Below are entries; copy exactly the lines from the one with "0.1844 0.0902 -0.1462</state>" through the one with "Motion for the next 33", both included, and leave out the rest.
━━━━
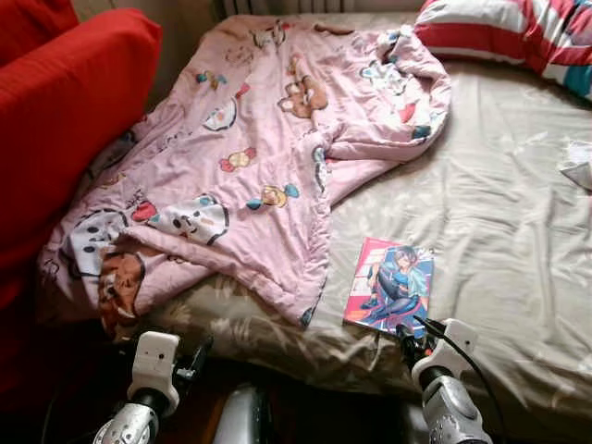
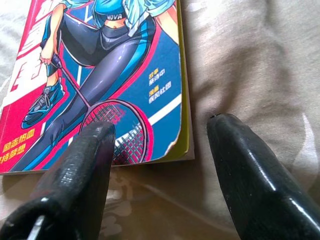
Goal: Clean up the room
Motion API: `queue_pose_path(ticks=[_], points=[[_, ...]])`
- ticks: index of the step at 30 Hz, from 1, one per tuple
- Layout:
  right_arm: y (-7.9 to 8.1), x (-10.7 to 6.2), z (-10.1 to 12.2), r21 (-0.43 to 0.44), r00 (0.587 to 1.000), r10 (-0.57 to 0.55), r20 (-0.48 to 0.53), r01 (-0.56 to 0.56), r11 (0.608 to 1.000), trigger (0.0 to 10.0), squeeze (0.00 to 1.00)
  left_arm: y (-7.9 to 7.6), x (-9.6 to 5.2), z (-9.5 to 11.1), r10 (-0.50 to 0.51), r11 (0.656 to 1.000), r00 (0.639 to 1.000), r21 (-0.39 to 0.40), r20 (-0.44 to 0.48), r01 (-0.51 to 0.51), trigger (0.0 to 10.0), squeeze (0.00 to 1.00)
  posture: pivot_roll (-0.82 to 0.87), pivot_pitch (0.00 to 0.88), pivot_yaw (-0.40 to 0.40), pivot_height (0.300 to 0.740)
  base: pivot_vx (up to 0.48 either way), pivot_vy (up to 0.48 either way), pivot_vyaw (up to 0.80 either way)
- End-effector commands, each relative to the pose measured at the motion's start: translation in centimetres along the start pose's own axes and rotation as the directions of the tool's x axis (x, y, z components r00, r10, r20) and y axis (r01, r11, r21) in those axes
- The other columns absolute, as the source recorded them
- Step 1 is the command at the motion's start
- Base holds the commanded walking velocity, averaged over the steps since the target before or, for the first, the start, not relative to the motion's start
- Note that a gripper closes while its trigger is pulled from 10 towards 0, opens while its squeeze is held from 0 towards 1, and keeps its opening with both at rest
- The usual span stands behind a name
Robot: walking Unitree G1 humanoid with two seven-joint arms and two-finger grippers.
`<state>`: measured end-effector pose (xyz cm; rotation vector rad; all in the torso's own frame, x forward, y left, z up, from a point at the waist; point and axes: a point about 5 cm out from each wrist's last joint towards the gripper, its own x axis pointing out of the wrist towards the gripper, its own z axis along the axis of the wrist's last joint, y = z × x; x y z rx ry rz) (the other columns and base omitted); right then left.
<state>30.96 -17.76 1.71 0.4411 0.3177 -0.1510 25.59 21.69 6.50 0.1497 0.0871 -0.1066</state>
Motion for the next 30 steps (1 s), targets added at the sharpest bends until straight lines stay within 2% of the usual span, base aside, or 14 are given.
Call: queue_pose_path(ticks=[1, 6, 10, 15, 17, 19, 22, 26, 30], points=[[-0.1, -0.3, -1.1, 0.012, 0.999, -0.012, -0.038, 0.013, 1.0, 10.0, 0.0, 0.4, -0.5, -0.4, 0.001, 1.0, 0.999, 0.017, -0.033, 0.0, 10.0, 0.0, 0.13, 0.313, 0.149, 0.591, 0.0, 0.0, 0.0], [-0.8, -0.4, -0.5, 0.014, 0.999, -0.044, 0.005, 0.044, 0.999, 10.0, 0.0, 0.3, -0.4, -0.3, -0.007, 1.0, 0.999, 0.02, -0.032, 0.007, 10.0, 0.0, 0.13, 0.31, 0.147, 0.591, 0.0, 0.0, 0.0], [-1.8, -0.8, 0.2, -0.012, 0.99, -0.108, 0.094, 0.11, 0.994, 10.0, 0.0, 0.3, -0.2, -0.3, -0.006, 1.0, 0.999, 0.02, -0.034, 0.007, 10.0, 0.0, 0.12, 0.303, 0.143, 0.591, 0.0, 0.0, 0.0], [-2.4, -1.2, -0.1, -0.021, 0.987, -0.127, 0.101, 0.13, 0.991, 10.0, 0.0, 0.1, -0.2, -0.4, -0.01, 1.0, 0.999, 0.018, -0.034, 0.01, 10.0, 0.0, 0.12, 0.296, 0.14, 0.591, 0.0, 0.0, 0.0], [-2.3, -1.3, 0.0, -0.026, 0.986, -0.108, 0.128, 0.112, 0.993, 10.0, 0.0, 0.0, -0.1, -0.3, -0.012, 1.0, 0.999, 0.017, -0.032, 0.013, 10.0, 0.0, 0.12, 0.291, 0.139, 0.591, 0.0, 0.0, 0.0], [-1.6, -1.4, 1.0, -0.023, 0.975, -0.045, 0.216, 0.051, 0.998, 10.0, 0.0, -0.1, -0.1, -0.3, -0.015, 1.0, 0.999, 0.017, -0.03, 0.015, 10.0, 0.0, 0.12, 0.285, 0.139, 0.591, 0.0, 0.0, 0.0], [-1.0, -1.3, 1.7, -0.024, 0.965, -0.014, 0.261, 0.021, 0.999, 10.0, 0.0, -0.1, -0.1, -0.3, -0.017, 1.0, 0.999, 0.018, -0.029, 0.017, 10.0, 0.0, 0.11, 0.288, 0.141, 0.591, 0.0, 0.0, 0.0], [-0.5, -1.0, 2.4, -0.04, 0.958, 0.01, 0.287, 0.001, 0.999, 10.0, 0.0, -0.2, -0.2, -0.2, -0.02, 1.0, 0.999, 0.02, -0.028, 0.021, 10.0, 0.0, 0.11, 0.289, 0.141, 0.591, 0.0, 0.0, 0.0], [0.0, -0.9, 2.1, -0.042, 0.964, 0.03, 0.263, -0.019, 0.999, 10.0, 0.0, -0.3, -0.2, -0.2, -0.026, 0.999, 0.999, 0.022, -0.03, 0.026, 10.0, 0.0, 0.12, 0.287, 0.146, 0.591, 0.0, 0.0, 0.0]])
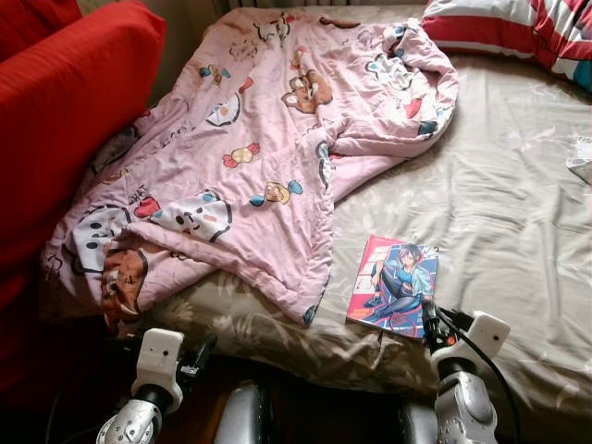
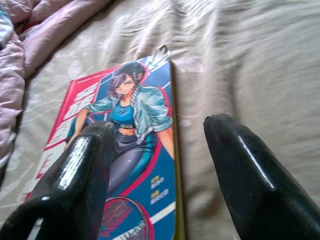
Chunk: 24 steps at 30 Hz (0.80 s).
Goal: Clean up the room
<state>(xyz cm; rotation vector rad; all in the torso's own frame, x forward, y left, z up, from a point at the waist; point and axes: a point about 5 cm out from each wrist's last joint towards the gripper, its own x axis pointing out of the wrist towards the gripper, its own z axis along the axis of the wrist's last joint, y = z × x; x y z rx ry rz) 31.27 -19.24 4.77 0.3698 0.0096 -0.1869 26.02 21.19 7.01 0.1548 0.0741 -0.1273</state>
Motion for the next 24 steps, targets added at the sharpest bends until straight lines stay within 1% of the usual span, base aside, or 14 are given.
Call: queue_pose_path(ticks=[1, 2, 8, 11, 16, 20, 24], points=[[0.2, -0.6, -1.3, 0.015, 0.998, 0.009, -0.058, -0.008, 1.0, 10.0, 0.0, 0.0, -0.7, -0.9, -0.008, 1.0, 0.999, 0.016, -0.045, 0.008, 10.0, 0.0, 0.12, 0.286, 0.146, 0.591, 0.0, 0.0, 0.0], [0.6, -0.7, -1.8, 0.024, 0.996, 0.028, -0.084, -0.026, 0.999, 10.0, 0.0, 0.0, -0.8, -0.9, -0.012, 1.0, 0.999, 0.019, -0.048, 0.013, 10.0, 0.0, 0.12, 0.287, 0.148, 0.591, 0.0, 0.0, 0.0], [1.5, -0.7, -2.4, 0.051, 0.992, 0.054, -0.118, -0.048, 0.998, 10.0, 0.0, 0.2, -1.1, -0.9, -0.016, 0.999, 0.999, 0.028, -0.051, 0.017, 10.0, 0.0, 0.14, 0.286, 0.156, 0.591, 0.0, 0.0, 0.0], [2.2, -0.7, -2.9, 0.071, 0.985, 0.078, -0.154, -0.068, 0.995, 10.0, 0.0, 0.5, -1.2, -0.9, -0.016, 0.999, 0.998, 0.035, -0.055, 0.018, 10.0, 0.0, 0.14, 0.285, 0.162, 0.591, 0.0, 0.0, 0.0], [2.5, -0.8, -3.0, 0.078, 0.985, 0.08, -0.152, -0.069, 0.995, 10.0, 0.0, 0.7, -1.3, -0.8, -0.015, 0.999, 0.998, 0.045, -0.056, 0.018, 10.0, 0.0, 0.15, 0.286, 0.171, 0.591, 0.0, 0.0, 0.0], [2.3, -0.8, -2.8, 0.083, 0.99, 0.058, -0.132, -0.047, 0.995, 10.0, 0.0, 0.8, -1.3, -0.7, -0.015, 0.999, 0.998, 0.05, -0.058, 0.018, 10.0, 0.0, 0.15, 0.287, 0.175, 0.591, 0.0, 0.0, 0.0], [2.1, -0.6, -2.3, 0.085, 0.995, 0.043, -0.089, -0.036, 0.996, 10.0, 0.0, 1.0, -1.3, -0.7, -0.014, 0.998, 0.998, 0.054, -0.06, 0.018, 10.0, 0.0, 0.15, 0.288, 0.178, 0.591, 0.0, 0.0, 0.0]])
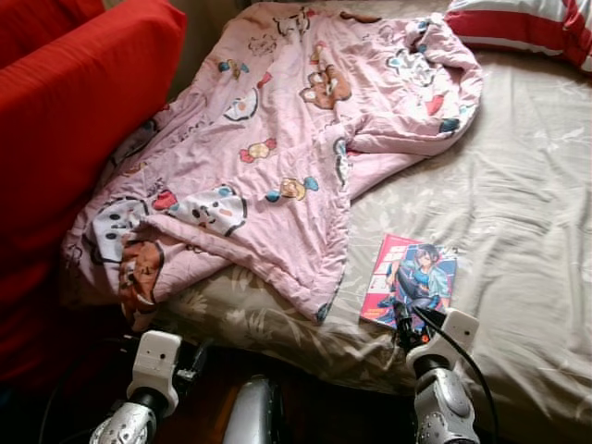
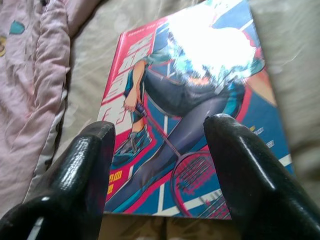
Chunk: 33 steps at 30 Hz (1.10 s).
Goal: Clean up the room
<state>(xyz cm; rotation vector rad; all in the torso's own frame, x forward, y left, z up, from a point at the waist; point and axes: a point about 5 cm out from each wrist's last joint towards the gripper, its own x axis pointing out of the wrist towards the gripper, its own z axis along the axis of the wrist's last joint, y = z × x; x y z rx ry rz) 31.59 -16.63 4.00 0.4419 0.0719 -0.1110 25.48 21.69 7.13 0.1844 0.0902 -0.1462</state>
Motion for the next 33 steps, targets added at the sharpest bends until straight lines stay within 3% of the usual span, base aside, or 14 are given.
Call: queue_pose_path(ticks=[1, 14, 33], points=[[-0.3, -0.4, -0.4, 0.016, 0.999, -0.034, 0.005, 0.034, 0.999, 10.0, 0.0, 0.5, -0.7, -0.7, 0.003, 1.0, 0.999, 0.025, -0.045, -0.002, 10.0, 0.0, 0.15, 0.289, 0.179, 0.591, 0.0, 0.0, 0.0], [-2.1, -0.8, -0.3, -0.014, 0.989, -0.148, 0.006, 0.149, 0.989, 10.0, 0.0, 0.3, -0.8, -0.9, -0.001, 1.0, 0.999, 0.024, -0.05, 0.002, 10.0, 0.0, 0.15, 0.295, 0.176, 0.591, 0.0, 0.0, 0.0], [-1.9, -1.1, -1.2, -0.004, 0.987, -0.153, -0.042, 0.153, 0.988, 10.0, 0.0, 0.4, -1.1, -1.2, 0.002, 1.0, 0.998, 0.029, -0.061, 0.0, 10.0, 0.0, 0.16, 0.303, 0.177, 0.591, 0.0, 0.0, 0.0]])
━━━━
▶ **RESULT OF THE EXERCISE**
<state>(xyz cm; rotation vector rad; all in the torso's own frame, x forward, y left, z up, from a point at the waist; point and axes: a point about 5 cm out from each wrist's last joint towards the gripper, its own x axis pointing out of the wrist towards the gripper, its own z axis along the axis of the wrist's last joint, y = z × x; x y z rx ry rz) 31.59 -16.63 4.00 0.4419 0.0719 -0.1110 25.48 21.69 7.13 0.1844 0.0902 -0.1462</state>
Motion for the next 33 steps, targets added at the sharpest bends until straight lines stay within 3% of the usual span, base aside, or 14 are given.

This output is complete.